Ideally I would like to have all warnings/errors produced by the app in one place and currently I’m trying to achieve that by redirecting its output to file:

./bin/app -c config/app.cfg >> log 2>&1

but it lacks those error messages that appear in nvds_logger file.
What should I change to achieve my goal?

We support reconnect policy.
Please enable it in config
To enable : auto-reconnect=1

Ok, let me clarify something.
According to the documentation a reconnection feature is part of nv_msgbroker interface that should be enabled by setting new-api to 1, and I didn’t do that.
On top of that, as I described in my initial post, the application is able to detect that the server is down when the system is up and running but fails to do so when the system is starting.

So your suggestion is how to change my configuration to prevent it from failing when the server/connection is down but my goal is to find out how to make the current mode of operation consistent, i.e whenever there is no connection with the server, the application terminates (as it suits me better).

By the way, what happens to generated messages while the connection with the server is down? Are they buffered somehow or what? Do we have any control over it?
Ideally I don’t want to lose any messages and therefore was wondering if there is a way to configure the broker to keep incoming messages if the connection is down for up to 15 minutes, for example, and getting rid of older messages as soon as new ones arrive when the connection is still down beyond that 15 minutes limit.

According to the documentation a reconnection feature is part of nv_msgbroker interface that should be enabled by setting new-api to 1, and I didn’t do that.
On top of that, as I described in my initial post, the application is able to detect that the server is down when the system is up and running but fails to do so when the system is starting.

Did you run setup_nvds_logger.sh before your app service started when reboot?
I think the logger did not catch your app status.
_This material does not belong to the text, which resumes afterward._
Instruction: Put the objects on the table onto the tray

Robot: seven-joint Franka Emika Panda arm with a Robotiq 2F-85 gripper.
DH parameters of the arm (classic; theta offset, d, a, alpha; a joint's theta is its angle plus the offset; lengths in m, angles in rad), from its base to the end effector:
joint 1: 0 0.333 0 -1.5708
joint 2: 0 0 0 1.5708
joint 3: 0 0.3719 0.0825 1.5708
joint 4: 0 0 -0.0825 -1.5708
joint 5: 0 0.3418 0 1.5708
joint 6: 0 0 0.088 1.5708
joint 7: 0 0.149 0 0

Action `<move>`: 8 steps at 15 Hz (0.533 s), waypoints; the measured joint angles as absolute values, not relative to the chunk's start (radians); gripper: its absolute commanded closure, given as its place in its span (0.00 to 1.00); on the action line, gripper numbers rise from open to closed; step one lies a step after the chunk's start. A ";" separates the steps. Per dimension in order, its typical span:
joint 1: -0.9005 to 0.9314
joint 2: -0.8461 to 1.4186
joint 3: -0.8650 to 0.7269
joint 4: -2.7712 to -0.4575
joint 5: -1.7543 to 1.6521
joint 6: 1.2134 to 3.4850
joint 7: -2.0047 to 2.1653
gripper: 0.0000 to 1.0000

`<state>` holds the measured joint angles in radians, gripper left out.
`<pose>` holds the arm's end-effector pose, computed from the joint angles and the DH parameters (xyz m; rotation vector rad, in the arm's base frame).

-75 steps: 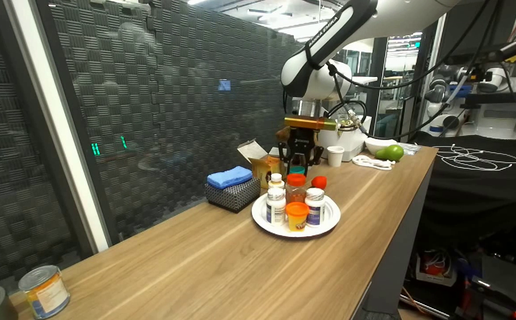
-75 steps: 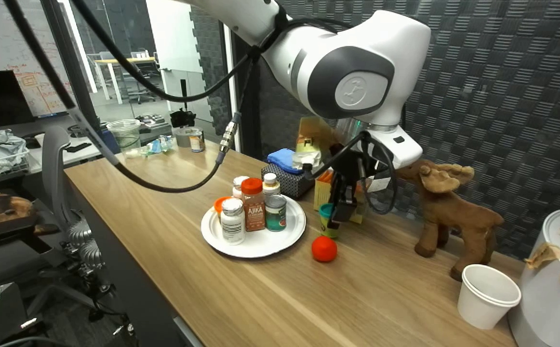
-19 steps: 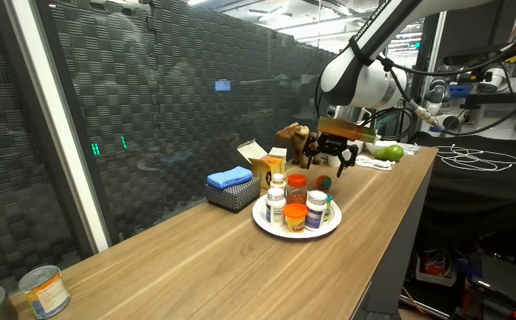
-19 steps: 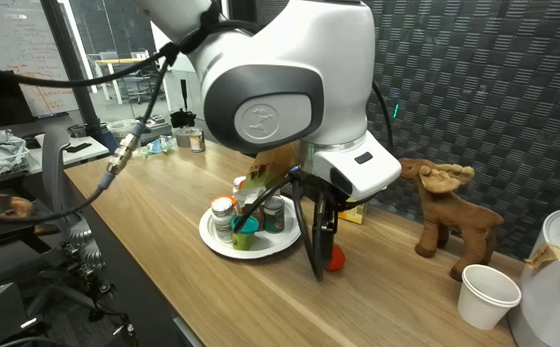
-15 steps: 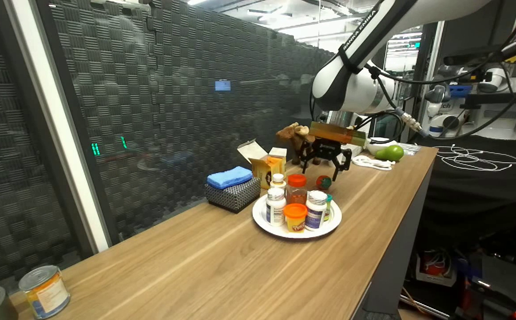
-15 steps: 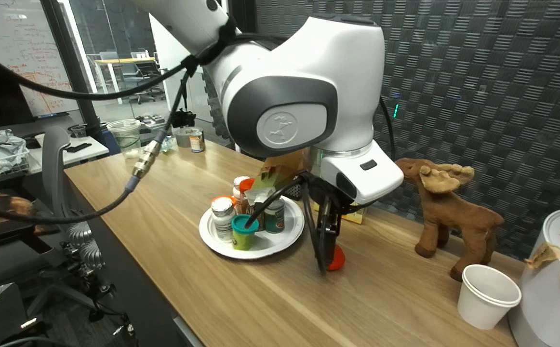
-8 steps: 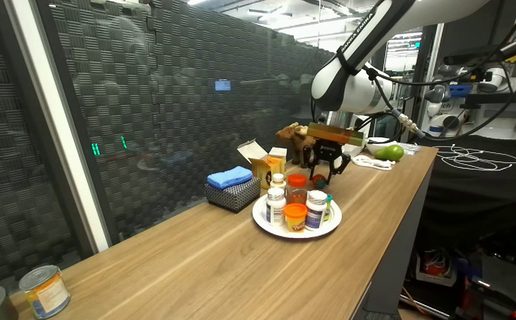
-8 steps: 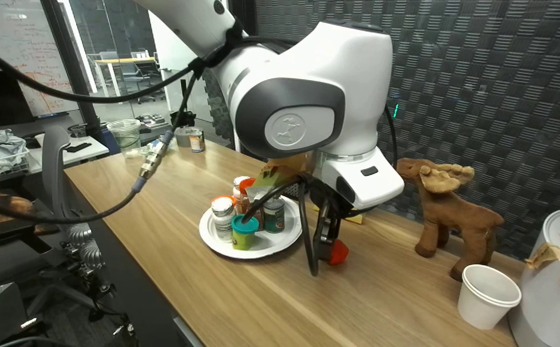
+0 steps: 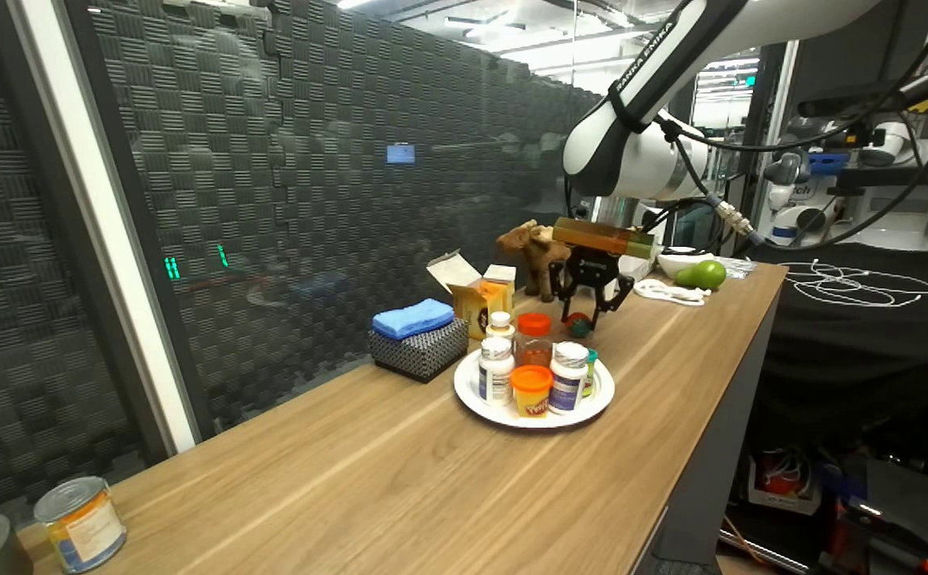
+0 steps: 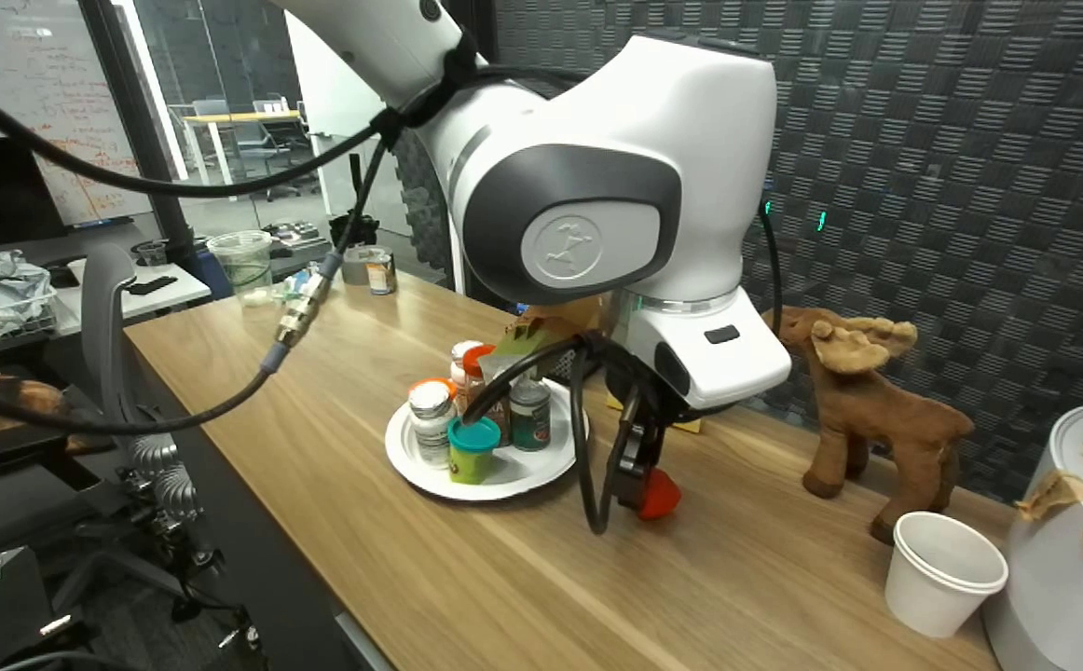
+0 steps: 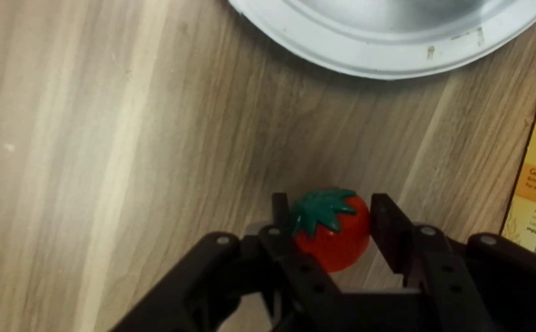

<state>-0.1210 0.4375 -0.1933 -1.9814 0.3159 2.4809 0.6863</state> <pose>0.5925 -0.1771 0.2946 -2.4622 1.7256 -0.0801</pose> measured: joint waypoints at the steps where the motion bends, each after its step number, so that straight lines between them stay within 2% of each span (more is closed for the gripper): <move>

We do not support it. since broker open sourced, you can customize the plugin to adapt to your needs. like poll connection callback, if got failed status, add the message into one buffer for later process.

So your suggestion is how to change my configuration to prevent it from failing when the server/connection is down but my goal is to find out how to make the current mode of operation consistent, i.e whenever there is no connection with the server, the application terminates (as it suits me better).

#connection max retry limit in seconds
max-retry-limit=value
Try this.

Yes I did.
My point is that if I manually start my app as a service when the system is completely booted an Kafka server is down, it exits with error code and produces error messages in the log and in standard output.
However, when it is started automatically by the system during startup, it keeps running and I can see it repeatedly calls do_work method.

Well, I eventually found a way to start my app as a service on boot so it detects status of the connection with Kafka server.
The key thing is to configure the unit to wait until the system reaches a state when everything the app needs is running by adding multi-user.target as another After:

[Unit]
Description=start app as a service on boot
Wants=network-online.target
Wants=nvds_logger.service
After=nvds_logger.service
After=network-online.target
After=multi-user.target

[Service]
ExecStart=/home/user/project/app/bin/systemd/start_app_as_service.sh
Restart=always
RestartSec=60

[Install]
WantedBy=multi-user.target

The unit that describes nvds_logger looks almost the same.

The bottom line is the code of Kafka broker does not detect some situations when connection with server cannot be established and assumes they are connected, which is bad.
I’m happy that in my case there is a workaround and I’ll leave fixing of the Kafka code to the NVidia team.

This topic was automatically closed 14 days after the last reply. New replies are no longer allowed.